UPDATE 7/20/20: The decision to force a British family living in Australia for seven years to leave the country because they have a son with Down syndrome has been overturned. According to SBS News, the Administrative Appeals Tribunal’s decision likely means that the Lund family will be allowed to have permanent residency within a few months.
16-year-old Ciaran Lund has Down syndrome and his healthcare needs are estimated to cost at least $2 million to Australian taxpayers. Because of this, the family was originally denied permanent residency and told they had to leave Australia in 35 days.
The family’s migration agent and lawyer Aleksandra Rajcevic said, “They will likely get their permanent visa now because the tribunal has requested the decision be reviewed by the department and with new directions. It’s a win for the family. Ciaran meets the criteria for the granting of the visa.”
7/1/20: A family has been given 35 days to leave Australia after living there for years, solely because one of their children has Down syndrome.

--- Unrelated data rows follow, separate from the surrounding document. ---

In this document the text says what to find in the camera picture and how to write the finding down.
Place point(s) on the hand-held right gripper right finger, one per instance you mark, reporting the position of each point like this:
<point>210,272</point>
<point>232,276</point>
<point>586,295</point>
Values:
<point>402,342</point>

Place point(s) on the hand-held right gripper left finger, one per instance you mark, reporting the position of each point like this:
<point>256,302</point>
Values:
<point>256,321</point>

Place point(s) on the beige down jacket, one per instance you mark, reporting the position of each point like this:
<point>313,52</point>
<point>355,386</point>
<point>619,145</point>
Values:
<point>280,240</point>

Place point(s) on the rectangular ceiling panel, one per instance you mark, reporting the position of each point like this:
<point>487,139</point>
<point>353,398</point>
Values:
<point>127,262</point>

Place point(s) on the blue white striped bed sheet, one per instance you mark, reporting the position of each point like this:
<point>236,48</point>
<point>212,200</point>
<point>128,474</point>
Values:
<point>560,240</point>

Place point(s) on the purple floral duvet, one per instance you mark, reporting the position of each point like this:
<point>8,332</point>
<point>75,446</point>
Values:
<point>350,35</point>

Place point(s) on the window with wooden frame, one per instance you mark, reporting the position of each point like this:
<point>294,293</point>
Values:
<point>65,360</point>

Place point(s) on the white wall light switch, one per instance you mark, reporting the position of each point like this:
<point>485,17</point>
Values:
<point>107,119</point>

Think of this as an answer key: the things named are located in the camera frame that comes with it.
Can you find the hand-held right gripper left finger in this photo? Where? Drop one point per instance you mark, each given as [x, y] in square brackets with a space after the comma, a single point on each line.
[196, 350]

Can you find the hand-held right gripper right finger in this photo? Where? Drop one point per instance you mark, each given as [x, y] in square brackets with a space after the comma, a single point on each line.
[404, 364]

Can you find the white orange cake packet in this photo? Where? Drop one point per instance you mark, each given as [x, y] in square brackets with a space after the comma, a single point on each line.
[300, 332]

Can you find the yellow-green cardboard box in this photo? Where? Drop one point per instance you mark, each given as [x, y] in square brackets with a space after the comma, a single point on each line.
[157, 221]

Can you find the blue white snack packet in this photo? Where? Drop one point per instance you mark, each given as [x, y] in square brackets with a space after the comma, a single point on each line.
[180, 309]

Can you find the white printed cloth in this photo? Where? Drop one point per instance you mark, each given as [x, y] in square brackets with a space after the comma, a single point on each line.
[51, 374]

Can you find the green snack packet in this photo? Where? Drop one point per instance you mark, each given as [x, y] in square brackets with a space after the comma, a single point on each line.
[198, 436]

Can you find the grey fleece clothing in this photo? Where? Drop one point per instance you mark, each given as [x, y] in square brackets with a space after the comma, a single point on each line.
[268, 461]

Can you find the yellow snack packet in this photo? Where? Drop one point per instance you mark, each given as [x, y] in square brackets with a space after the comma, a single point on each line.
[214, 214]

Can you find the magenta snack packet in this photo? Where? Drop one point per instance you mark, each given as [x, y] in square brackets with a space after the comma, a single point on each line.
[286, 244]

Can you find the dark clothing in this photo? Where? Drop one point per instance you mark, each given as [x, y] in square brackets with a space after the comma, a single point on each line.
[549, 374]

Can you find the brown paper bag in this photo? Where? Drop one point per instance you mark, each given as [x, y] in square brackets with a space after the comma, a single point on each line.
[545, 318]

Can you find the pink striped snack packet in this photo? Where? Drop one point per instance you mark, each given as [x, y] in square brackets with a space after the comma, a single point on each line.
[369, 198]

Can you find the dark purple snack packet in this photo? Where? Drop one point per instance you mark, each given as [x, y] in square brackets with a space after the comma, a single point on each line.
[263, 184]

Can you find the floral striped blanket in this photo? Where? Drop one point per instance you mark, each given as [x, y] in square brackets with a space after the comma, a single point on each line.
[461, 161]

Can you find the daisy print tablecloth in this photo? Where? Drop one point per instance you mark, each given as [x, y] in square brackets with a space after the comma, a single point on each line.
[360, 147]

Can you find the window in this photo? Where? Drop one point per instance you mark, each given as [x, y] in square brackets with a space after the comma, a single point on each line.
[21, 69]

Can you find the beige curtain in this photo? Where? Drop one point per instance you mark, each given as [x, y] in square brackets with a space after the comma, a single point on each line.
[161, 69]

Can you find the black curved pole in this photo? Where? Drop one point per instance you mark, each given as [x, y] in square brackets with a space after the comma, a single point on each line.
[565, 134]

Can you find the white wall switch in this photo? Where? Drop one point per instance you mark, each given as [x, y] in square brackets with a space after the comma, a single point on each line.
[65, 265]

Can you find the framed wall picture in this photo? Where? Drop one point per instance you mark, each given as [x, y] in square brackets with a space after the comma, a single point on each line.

Jason and Anita Lund moved from the United Kingdom to Sydney, Australia, on a temporary work visa when he got a job for the New South Wales government. The Lund family relocated in 2013, and everything was fine — until five years later when they applied for a permanent visa. That application was denied, solely because one of their children, Ciaran Lund, has Down syndrome. “I remember that day,” Anita told SBS News. “Our immigration lawyer told us we’d got 35 days to leave the country. We were absolutely devastated.”
“We expected some communication around being accepted into the country,” Jason added. “But deep down in our hearts, we didn’t think it would be an issue. It was quite difficult to take on board, we didn’t really understand the implications and we were scared.”
Yet another family being told they have to leave the country bec one of their children is disabled.
The cruelty of this govt is beyond measure.https://t.co/U8EUZhRDfz
— ShiannonCorcoran (@ShiannonC) June 25, 2020
The Lunds filed an appeal, and 18 months later, they are still waiting for their case to be heard. But the Australian government, as of now, has said that the entire family cannot stay, because Ciaran’s health care costs would be too high. The government said Ciaran would cost Australian taxpayers over $2 million, reducing a human being to nothing more than a cost/benefit analysis. Yet to the Lund family, Ciaran is so much more than that. The 16-year-old loves dancing, Freddie Mercury, movies, and the beach. “He’s just like any other typical teenager; he just wants to hang out with his mates,” Anita said, explaining that his intellectual disability “…doesn’t mean he doesn’t have the capacity to learn, it just means he’s slower.”
Aleksandra Rajcevic, the family’s lawyer and migration agent, explained to SBS News how this was able to happen. “It falls under something called the Public Interest Criterion 4007,” she said. “It is designed to protect, if you will, the Australian community from any dangers to public health or any prejudice to access. So if a child is assessed as being a heavy cost on the system, the entire family fails. It’s a ‘one fails, all fail’ policy.” Though the Lunds and Rajcevic both say Ciaran is self-sufficient, the government considers the possibility of things like residential care, disability services, special education, and more — not because they are things Ciaran is expected to need but based on the needs of a hypothetical person with Down syndrome.
Anita calls this kind of discrimination Australia’s “biggest secret,” and it should come as no surprise that that it isn’t heavily advertised that people with disabilities are essentially unwelcome there. “When I speak to anyone who lives in Australia, including our 90-year-old neighbours next door, they’re just absolutely gobsmacked that this kind of thing is allowed to go on,” she said. According to Dr. Ellen Skladzien, the CEO of Down Syndrome Australia, this is able to continue because Australia’s migration laws have been made exempt from the country’s Disability Discrimination Act (1992), making discrimination on the basis of disability completely legal. “Even if there’s a positive outcome at the end [of a visa battle], what we need to do is change the rule so that people with disability aren’t being discriminated against right now,” Skladzien said.
In their experience, the Lund family says Ciaran has been reduced to nothing more than a number on a spreadsheet. “We’ve jumped through hoops to help Ciaran settle here, he’s got a glowing report from his pediatrician, and from school, and he’s done work experience to prove he can join the workforce,” Anita said. “Throughout this entire process, no one has ever even met Ciaran… he’s just a number, basically.”
Another family recently went public about a similar ordeal, with the government telling them they had to leave because their son had been diagnosed with cystic fibrosis. The couple had been living in Australia for a decade, and their son, Darragh, had been born there, but that didn’t matter; they were given 28 days to leave because Darragh would be too “expensive.” Ultimately, they were allowed to stay, but only after appealing the original decision.